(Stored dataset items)
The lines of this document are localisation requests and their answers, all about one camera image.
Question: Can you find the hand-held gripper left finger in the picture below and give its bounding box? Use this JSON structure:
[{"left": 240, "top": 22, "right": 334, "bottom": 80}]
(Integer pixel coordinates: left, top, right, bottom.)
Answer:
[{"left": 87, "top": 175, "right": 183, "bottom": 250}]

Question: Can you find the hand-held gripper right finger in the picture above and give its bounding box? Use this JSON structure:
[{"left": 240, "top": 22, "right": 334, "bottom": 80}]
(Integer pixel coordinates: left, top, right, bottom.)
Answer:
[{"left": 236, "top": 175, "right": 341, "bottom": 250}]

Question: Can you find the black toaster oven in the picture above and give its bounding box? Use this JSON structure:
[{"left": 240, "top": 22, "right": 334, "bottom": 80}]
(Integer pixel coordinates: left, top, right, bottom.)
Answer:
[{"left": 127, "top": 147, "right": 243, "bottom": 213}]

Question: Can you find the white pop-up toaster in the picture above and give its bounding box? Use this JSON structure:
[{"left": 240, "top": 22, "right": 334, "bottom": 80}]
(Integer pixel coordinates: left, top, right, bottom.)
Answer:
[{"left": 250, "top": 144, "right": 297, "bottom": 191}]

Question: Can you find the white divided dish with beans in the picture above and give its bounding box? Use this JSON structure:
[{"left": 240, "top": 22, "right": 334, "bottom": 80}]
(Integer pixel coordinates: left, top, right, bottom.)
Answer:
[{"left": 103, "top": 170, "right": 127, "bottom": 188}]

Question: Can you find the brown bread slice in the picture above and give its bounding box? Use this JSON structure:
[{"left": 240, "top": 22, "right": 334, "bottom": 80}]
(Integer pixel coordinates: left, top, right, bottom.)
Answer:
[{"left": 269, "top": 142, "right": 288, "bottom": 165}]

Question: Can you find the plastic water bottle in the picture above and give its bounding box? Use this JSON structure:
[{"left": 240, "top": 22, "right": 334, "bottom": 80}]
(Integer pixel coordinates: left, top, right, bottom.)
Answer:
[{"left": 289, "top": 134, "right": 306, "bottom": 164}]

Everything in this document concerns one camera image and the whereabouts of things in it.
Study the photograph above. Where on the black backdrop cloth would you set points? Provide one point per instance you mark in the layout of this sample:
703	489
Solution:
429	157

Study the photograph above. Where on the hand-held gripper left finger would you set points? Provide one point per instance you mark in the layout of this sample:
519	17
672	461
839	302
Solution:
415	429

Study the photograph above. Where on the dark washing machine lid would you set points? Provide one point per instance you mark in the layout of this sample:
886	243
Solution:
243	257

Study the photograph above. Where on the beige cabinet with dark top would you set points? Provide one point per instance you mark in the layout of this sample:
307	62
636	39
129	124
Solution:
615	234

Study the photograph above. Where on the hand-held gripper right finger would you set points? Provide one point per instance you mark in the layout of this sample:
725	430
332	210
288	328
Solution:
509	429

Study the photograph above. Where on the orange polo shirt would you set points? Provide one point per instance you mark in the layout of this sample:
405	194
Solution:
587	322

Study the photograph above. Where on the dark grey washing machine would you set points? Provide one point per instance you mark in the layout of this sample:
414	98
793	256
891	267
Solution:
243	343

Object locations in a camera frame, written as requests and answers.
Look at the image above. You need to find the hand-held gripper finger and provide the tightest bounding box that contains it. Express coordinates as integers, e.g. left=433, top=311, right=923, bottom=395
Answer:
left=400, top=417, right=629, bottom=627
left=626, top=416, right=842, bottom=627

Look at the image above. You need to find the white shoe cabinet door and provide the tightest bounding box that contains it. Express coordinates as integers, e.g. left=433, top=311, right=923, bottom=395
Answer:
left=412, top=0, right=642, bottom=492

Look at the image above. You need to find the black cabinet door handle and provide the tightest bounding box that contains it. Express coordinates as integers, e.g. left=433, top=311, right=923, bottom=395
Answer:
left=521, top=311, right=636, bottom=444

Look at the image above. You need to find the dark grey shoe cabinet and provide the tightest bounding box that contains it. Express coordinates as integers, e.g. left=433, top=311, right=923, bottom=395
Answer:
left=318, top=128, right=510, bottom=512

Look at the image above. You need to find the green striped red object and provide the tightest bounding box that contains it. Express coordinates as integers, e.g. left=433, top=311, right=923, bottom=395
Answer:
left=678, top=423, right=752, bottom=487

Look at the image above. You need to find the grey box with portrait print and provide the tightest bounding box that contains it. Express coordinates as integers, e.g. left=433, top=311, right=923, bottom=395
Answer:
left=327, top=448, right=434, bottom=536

§ **PROMPT**: Of the lines above, retype only those from the line containing "Study the photograph above. Where on the dark grey" through the line containing "Object locations in", including both, exactly.

§ **RESPONSE TO THE EXERCISE**:
Study the photograph above. Where on the dark grey washing machine would you set points? Provide one point per instance you mark in the layout of this sample:
414	98
793	256
891	267
Solution:
243	343

Object locations in a camera frame, written as requests and answers.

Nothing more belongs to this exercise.